Exercise objective
Locate the line that contains "Q: Give the pixel coordinates of points on the wooden document" in the entries below, then repeat it and every following line through the line that contains "Q: Give the pixel coordinates of points on the tilted", exactly, and no others.

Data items
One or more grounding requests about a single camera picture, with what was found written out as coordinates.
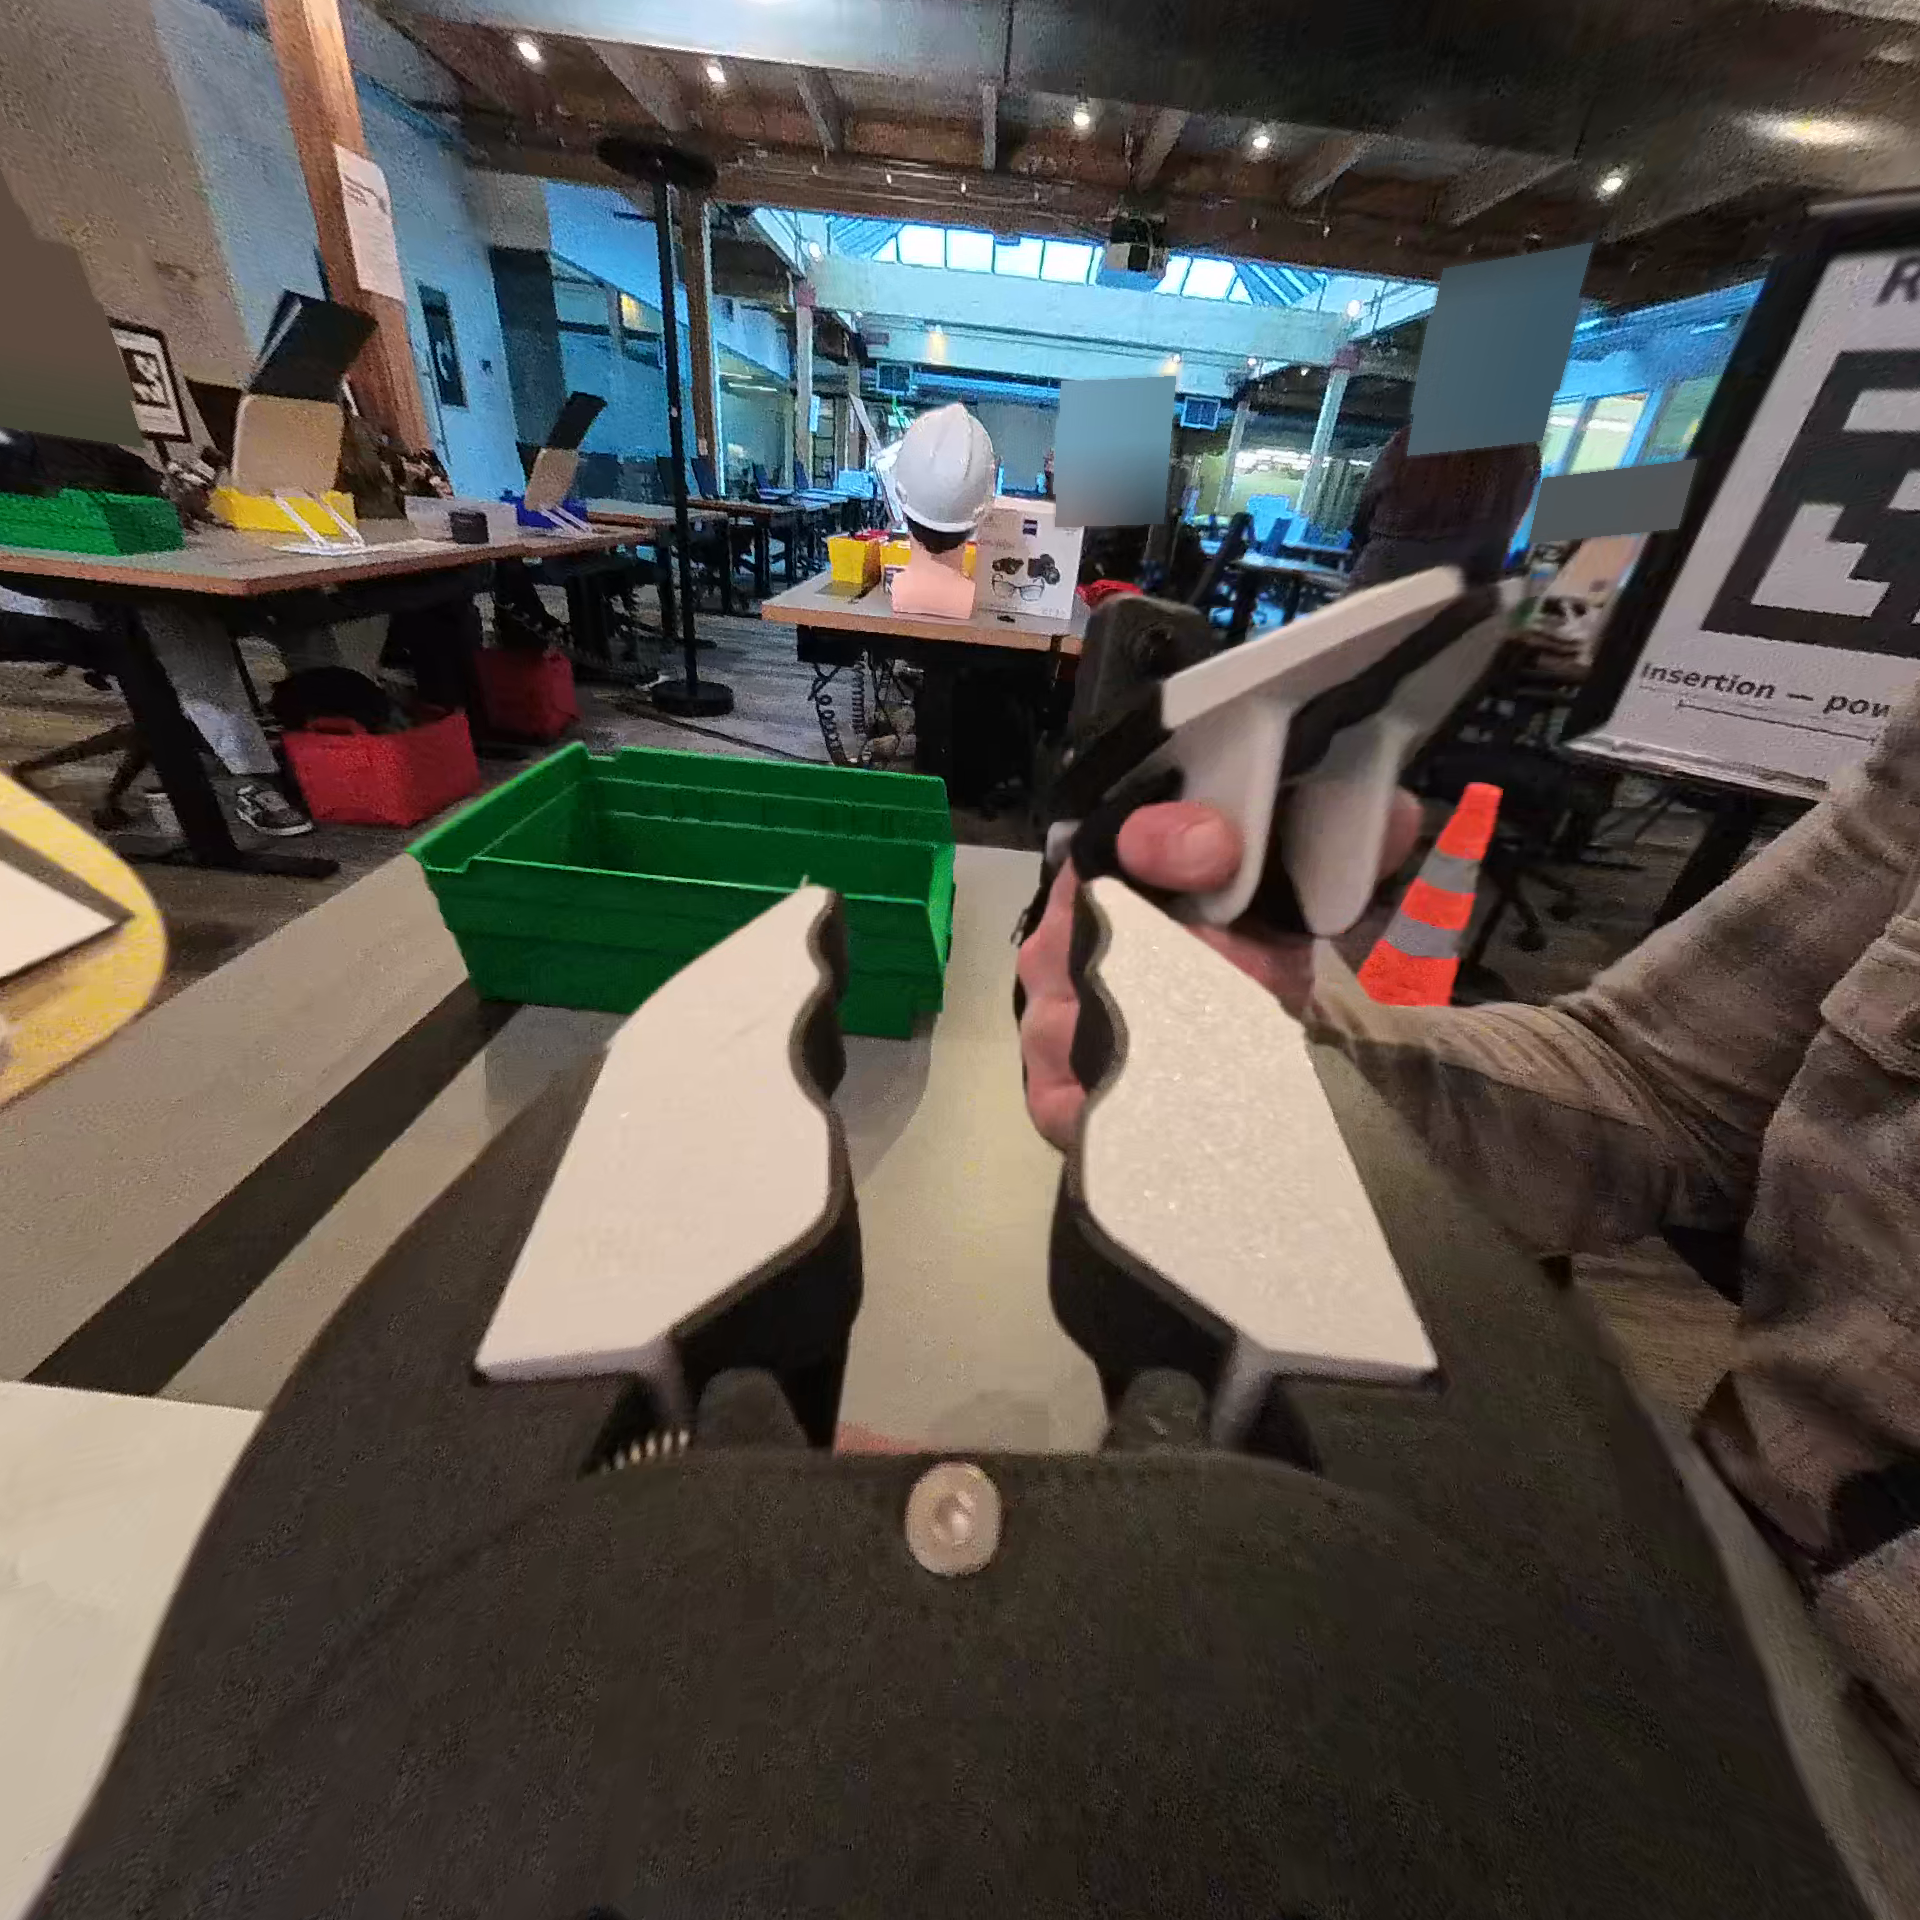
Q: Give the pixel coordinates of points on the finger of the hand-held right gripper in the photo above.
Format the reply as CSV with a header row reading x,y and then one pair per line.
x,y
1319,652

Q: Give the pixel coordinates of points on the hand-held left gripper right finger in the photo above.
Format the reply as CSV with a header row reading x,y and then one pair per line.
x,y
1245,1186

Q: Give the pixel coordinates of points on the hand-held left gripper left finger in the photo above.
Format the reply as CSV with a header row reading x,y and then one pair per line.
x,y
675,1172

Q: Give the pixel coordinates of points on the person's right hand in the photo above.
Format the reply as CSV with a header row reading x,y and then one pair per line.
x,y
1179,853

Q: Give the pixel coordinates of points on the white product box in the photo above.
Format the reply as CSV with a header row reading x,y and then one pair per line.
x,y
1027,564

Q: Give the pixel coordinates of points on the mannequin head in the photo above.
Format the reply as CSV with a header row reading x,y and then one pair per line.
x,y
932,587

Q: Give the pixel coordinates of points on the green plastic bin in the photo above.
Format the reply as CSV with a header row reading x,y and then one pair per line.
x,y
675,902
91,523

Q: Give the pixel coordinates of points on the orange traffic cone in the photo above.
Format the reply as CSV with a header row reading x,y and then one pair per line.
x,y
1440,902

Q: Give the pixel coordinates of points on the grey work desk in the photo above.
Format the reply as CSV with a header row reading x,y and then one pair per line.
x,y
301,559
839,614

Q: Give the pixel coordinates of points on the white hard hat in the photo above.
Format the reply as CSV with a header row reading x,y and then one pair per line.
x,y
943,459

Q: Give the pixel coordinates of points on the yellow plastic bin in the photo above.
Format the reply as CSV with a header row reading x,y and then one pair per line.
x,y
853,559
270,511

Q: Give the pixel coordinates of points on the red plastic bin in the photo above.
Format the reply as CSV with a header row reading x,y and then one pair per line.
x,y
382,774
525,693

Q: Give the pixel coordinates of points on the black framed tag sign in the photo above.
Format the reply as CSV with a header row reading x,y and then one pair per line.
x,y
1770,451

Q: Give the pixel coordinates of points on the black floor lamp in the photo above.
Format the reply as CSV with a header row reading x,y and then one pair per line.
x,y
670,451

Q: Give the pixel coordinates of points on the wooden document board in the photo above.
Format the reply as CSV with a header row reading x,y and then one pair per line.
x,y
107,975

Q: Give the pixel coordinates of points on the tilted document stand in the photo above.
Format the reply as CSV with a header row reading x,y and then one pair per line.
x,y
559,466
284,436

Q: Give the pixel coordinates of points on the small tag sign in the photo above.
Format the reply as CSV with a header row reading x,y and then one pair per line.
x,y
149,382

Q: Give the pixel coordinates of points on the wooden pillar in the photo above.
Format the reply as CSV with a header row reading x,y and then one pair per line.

Output below
Q: Give the pixel coordinates of points on the wooden document board in the photo above.
Format the reply as CSV with a header row reading x,y and then one pair per line.
x,y
107,975

Q: Give the pixel coordinates of points on the tilted document stand in the photo above.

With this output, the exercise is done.